BEGIN Supplied material

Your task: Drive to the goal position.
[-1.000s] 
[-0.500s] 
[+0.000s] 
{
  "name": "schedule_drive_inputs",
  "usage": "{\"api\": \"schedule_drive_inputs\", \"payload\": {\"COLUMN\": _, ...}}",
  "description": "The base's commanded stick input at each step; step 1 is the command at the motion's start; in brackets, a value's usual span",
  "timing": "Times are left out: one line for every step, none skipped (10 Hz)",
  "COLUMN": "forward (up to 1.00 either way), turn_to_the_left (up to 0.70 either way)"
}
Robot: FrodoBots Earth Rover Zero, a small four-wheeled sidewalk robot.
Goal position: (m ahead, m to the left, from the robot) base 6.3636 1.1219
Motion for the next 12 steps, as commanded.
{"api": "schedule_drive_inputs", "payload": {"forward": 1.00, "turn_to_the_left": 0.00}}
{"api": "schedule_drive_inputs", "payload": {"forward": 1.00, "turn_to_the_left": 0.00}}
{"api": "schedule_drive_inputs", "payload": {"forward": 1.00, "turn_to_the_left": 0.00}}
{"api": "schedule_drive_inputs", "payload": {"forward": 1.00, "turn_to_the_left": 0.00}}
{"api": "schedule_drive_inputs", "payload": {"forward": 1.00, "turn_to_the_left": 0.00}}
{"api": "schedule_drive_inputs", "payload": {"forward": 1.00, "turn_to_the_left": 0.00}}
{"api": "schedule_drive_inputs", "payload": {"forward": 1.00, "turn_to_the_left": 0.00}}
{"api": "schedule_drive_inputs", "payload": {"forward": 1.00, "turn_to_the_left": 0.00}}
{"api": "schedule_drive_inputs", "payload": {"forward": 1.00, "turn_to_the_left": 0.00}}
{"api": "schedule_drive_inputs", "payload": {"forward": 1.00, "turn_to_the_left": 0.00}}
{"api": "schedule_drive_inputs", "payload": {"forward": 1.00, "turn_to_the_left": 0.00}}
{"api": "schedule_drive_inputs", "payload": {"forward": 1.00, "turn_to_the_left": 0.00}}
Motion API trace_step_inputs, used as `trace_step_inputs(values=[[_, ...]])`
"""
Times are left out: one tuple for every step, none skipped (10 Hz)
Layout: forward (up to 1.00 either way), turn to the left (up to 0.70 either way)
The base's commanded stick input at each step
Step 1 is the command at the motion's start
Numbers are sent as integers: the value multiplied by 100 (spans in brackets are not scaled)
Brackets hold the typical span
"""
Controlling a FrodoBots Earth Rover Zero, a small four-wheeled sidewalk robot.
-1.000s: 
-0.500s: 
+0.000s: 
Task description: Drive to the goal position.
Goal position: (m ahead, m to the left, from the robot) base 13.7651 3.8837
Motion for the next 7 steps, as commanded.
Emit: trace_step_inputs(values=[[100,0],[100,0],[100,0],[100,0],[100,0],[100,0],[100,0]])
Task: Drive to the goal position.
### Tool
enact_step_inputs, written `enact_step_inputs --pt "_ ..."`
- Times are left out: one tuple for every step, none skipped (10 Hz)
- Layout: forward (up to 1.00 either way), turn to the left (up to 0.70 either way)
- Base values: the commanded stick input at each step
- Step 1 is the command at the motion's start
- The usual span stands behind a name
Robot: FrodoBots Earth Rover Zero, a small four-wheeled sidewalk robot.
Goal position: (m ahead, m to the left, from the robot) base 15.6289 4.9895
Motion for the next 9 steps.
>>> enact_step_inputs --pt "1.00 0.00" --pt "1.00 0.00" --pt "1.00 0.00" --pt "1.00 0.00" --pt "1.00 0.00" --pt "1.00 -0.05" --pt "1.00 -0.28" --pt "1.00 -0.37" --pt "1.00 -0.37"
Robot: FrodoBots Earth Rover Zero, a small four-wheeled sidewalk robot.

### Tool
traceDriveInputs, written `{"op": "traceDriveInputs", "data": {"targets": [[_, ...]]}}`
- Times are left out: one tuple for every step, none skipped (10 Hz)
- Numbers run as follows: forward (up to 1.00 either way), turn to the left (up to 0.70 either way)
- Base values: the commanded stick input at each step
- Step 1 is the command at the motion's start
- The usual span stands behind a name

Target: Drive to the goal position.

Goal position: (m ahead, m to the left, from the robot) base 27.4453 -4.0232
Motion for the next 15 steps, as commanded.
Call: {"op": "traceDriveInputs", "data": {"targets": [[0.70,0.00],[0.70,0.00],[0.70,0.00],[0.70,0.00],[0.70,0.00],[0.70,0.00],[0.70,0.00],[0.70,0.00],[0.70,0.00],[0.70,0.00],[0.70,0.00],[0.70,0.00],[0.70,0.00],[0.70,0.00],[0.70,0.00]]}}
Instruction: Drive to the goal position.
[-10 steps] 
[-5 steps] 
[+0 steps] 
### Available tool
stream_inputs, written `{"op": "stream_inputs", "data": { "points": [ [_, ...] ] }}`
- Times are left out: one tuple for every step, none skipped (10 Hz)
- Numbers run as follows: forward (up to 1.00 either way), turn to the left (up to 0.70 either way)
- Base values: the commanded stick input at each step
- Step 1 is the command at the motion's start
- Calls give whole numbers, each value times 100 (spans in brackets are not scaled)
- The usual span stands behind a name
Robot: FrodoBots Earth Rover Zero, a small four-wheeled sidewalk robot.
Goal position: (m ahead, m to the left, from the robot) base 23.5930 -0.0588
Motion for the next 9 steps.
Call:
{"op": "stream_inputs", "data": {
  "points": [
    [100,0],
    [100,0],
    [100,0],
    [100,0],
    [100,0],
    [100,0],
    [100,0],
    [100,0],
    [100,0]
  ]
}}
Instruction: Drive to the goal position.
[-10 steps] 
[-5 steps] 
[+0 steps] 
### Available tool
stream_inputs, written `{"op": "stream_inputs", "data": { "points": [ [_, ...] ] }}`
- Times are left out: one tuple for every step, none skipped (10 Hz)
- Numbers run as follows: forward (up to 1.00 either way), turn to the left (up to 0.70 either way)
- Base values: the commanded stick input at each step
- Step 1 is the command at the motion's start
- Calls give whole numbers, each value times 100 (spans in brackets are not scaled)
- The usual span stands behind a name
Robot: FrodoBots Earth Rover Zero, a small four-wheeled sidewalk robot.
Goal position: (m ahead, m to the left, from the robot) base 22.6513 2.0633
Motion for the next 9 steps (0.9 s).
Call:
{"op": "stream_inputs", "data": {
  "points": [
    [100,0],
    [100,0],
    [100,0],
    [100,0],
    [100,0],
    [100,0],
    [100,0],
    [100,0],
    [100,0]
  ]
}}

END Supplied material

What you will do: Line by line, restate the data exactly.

Solution for this task:
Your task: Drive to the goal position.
[-1.000s] 
[-0.500s] 
[+0.000s] 
{
  "name": "schedule_drive_inputs",
  "usage": "{\"api\": \"schedule_drive_inputs\", \"payload\": {\"COLUMN\": _, ...}}",
  "description": "The base's commanded stick input at each step; step 1 is the command at the motion's start; in brackets, a value's usual span",
  "timing": "Times are left out: one line for every step, none skipped (10 Hz)",
  "COLUMN": "forward (up to 1.00 either way), turn_to_the_left (up to 0.70 either way)"
}
Robot: FrodoBots Earth Rover Zero, a small four-wheeled sidewalk robot.
Goal position: (m ahead, m to the left, from the robot) base 6.3636 1.1219
Motion for the next 12 steps, as commanded.
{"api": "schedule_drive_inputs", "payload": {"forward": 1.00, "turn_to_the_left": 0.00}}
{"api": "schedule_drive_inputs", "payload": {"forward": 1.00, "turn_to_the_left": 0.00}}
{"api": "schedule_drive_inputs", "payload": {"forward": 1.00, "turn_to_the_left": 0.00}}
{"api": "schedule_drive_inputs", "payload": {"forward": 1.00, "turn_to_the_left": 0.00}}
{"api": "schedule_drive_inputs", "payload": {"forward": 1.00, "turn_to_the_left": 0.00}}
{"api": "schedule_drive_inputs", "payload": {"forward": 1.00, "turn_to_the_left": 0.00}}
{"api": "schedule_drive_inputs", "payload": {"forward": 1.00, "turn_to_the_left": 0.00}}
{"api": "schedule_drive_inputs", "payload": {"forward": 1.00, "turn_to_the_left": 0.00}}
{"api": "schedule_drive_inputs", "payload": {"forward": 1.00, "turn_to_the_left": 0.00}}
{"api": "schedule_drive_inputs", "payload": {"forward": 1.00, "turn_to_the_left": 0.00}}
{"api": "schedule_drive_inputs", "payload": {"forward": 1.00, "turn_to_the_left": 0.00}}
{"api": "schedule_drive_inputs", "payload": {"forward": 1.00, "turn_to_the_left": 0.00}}
Motion API trace_step_inputs, used as `trace_step_inputs(values=[[_, ...]])`
"""
Times are left out: one tuple for every step, none skipped (10 Hz)
Layout: forward (up to 1.00 either way), turn to the left (up to 0.70 either way)
The base's commanded stick input at each step
Step 1 is the command at the motion's start
Numbers are sent as integers: the value multiplied by 100 (spans in brackets are not scaled)
Brackets hold the typical span
"""
Controlling a FrodoBots Earth Rover Zero, a small four-wheeled sidewalk robot.
-1.000s: 
-0.500s: 
+0.000s: 
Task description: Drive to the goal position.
Goal position: (m ahead, m to the left, from the robot) base 13.7651 3.8837
Motion for the next 7 steps, as commanded.
Emit: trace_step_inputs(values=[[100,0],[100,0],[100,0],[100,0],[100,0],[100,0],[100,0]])
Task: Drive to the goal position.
### Tool
enact_step_inputs, written `enact_step_inputs --pt "_ ..."`
- Times are left out: one tuple for every step, none skipped (10 Hz)
- Layout: forward (up to 1.00 either way), turn to the left (up to 0.70 either way)
- Base values: the commanded stick input at each step
- Step 1 is the command at the motion's start
- The usual span stands behind a name
Robot: FrodoBots Earth Rover Zero, a small four-wheeled sidewalk robot.
Goal position: (m ahead, m to the left, from the robot) base 15.6289 4.9895
Motion for the next 9 steps.
>>> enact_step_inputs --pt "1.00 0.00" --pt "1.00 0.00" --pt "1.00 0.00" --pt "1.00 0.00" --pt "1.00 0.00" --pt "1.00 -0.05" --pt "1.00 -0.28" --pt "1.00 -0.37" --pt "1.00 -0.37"
Robot: FrodoBots Earth Rover Zero, a small four-wheeled sidewalk robot.

### Tool
traceDriveInputs, written `{"op": "traceDriveInputs", "data": {"targets": [[_, ...]]}}`
- Times are left out: one tuple for every step, none skipped (10 Hz)
- Numbers run as follows: forward (up to 1.00 either way), turn to the left (up to 0.70 either way)
- Base values: the commanded stick input at each step
- Step 1 is the command at the motion's start
- The usual span stands behind a name

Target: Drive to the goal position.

Goal position: (m ahead, m to the left, from the robot) base 27.4453 -4.0232
Motion for the next 15 steps, as commanded.
Call: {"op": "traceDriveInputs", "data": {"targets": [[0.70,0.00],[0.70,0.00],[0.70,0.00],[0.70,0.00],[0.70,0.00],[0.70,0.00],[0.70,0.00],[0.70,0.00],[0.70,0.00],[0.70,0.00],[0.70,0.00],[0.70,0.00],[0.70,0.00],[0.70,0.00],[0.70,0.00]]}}
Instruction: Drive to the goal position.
[-10 steps] 
[-5 steps] 
[+0 steps] 
### Available tool
stream_inputs, written `{"op": "stream_inputs", "data": { "points": [ [_, ...] ] }}`
- Times are left out: one tuple for every step, none skipped (10 Hz)
- Numbers run as follows: forward (up to 1.00 either way), turn to the left (up to 0.70 either way)
- Base values: the commanded stick input at each step
- Step 1 is the command at the motion's start
- Calls give whole numbers, each value times 100 (spans in brackets are not scaled)
- The usual span stands behind a name
Robot: FrodoBots Earth Rover Zero, a small four-wheeled sidewalk robot.
Goal position: (m ahead, m to the left, from the robot) base 23.5930 -0.0588
Motion for the next 9 steps.
Call:
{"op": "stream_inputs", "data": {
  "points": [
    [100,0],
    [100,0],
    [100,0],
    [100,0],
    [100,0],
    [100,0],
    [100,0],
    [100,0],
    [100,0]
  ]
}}
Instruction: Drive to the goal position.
[-10 steps] 
[-5 steps] 
[+0 steps] 
### Available tool
stream_inputs, written `{"op": "stream_inputs", "data": { "points": [ [_, ...] ] }}`
- Times are left out: one tuple for every step, none skipped (10 Hz)
- Numbers run as follows: forward (up to 1.00 either way), turn to the left (up to 0.70 either way)
- Base values: the commanded stick input at each step
- Step 1 is the command at the motion's start
- Calls give whole numbers, each value times 100 (spans in brackets are not scaled)
- The usual span stands behind a name
Robot: FrodoBots Earth Rover Zero, a small four-wheeled sidewalk robot.
Goal position: (m ahead, m to the left, from the robot) base 22.6513 2.0633
Motion for the next 9 steps (0.9 s).
Call:
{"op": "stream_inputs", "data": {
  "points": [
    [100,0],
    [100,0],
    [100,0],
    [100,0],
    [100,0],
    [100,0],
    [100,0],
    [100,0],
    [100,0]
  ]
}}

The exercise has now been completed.